Unified Multimodal Models (UMMs) have emerged as a critical direction for general-purpose multimodal intelligence, integrating understanding and generation into a single framework. However, existing UMMs face prominent challenges: (1) the inherent learning conflicts between visual understanding and generation tasks, leading to suboptimal modeling in both tasks; (2) different understanding and generation visual spaces impeding scalability; (3) over-reliance on task-specific data that neglects the duality of text-image understanding and generation.

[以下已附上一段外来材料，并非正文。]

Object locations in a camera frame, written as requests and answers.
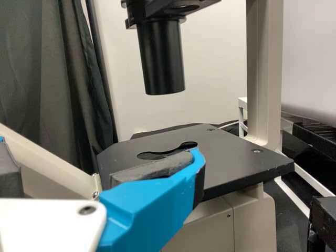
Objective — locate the black platform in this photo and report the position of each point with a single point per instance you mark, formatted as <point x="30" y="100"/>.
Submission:
<point x="324" y="223"/>
<point x="317" y="136"/>

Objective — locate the cream microscope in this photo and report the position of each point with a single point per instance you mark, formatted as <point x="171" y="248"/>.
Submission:
<point x="236" y="162"/>

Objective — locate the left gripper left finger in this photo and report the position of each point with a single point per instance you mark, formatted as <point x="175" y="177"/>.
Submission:
<point x="8" y="178"/>

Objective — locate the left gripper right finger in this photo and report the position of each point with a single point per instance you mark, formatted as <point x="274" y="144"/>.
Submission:
<point x="147" y="207"/>

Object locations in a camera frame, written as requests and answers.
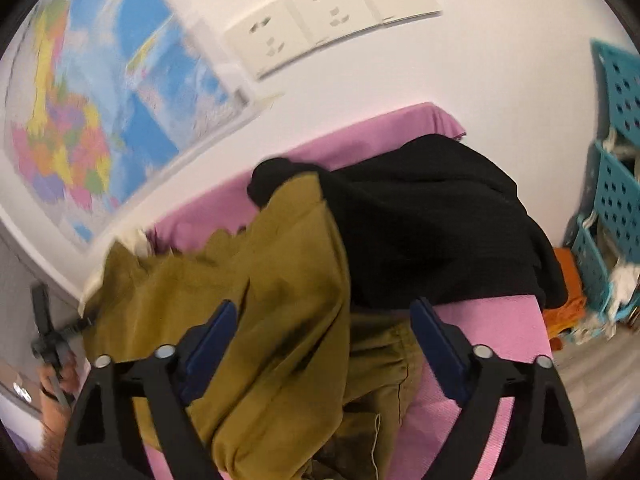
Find person's left forearm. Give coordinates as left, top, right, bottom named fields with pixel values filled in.
left=35, top=391, right=76, bottom=478

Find colourful wall map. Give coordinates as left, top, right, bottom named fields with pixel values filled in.
left=2, top=0, right=253, bottom=257

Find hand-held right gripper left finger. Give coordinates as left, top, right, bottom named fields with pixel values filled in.
left=57, top=300, right=238, bottom=480

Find olive green pants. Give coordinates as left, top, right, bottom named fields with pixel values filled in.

To address these challenges, we propose UniDDT, which leverages a Noisy ViT encoder along with an LLM to unify semantic encoding for visual generation and understanding tasks, while employing a separate diffusion decoder to decouple diffusion decoding from text decoding. With this Noisy ViT encoder, UniDDT is able to leverage the latent space as a unified visual representation, enabling seamless compatibility between understanding and generation tasks. Thus, the scalability within the generation tasks and the semantic expressiveness within understanding tasks can be balanced. Also, we construct dual data structures from the same image-text pairs, fostering interdependence between the generation and understanding data to exploit their inherent duality. Extensive experiments demonstrate that UniDDT achieves effective unification of multimodal understanding and generation with enhanced semantic consistency and scalability. For visual generation tasks, our UniDDT achieves 0.87 GenEval score and 86.9 DPG overall score. For multimodal understanding tasks, our UniDDT achieves 1699.5 score on MME benchmark and 76.5 overall score on SEEDbench.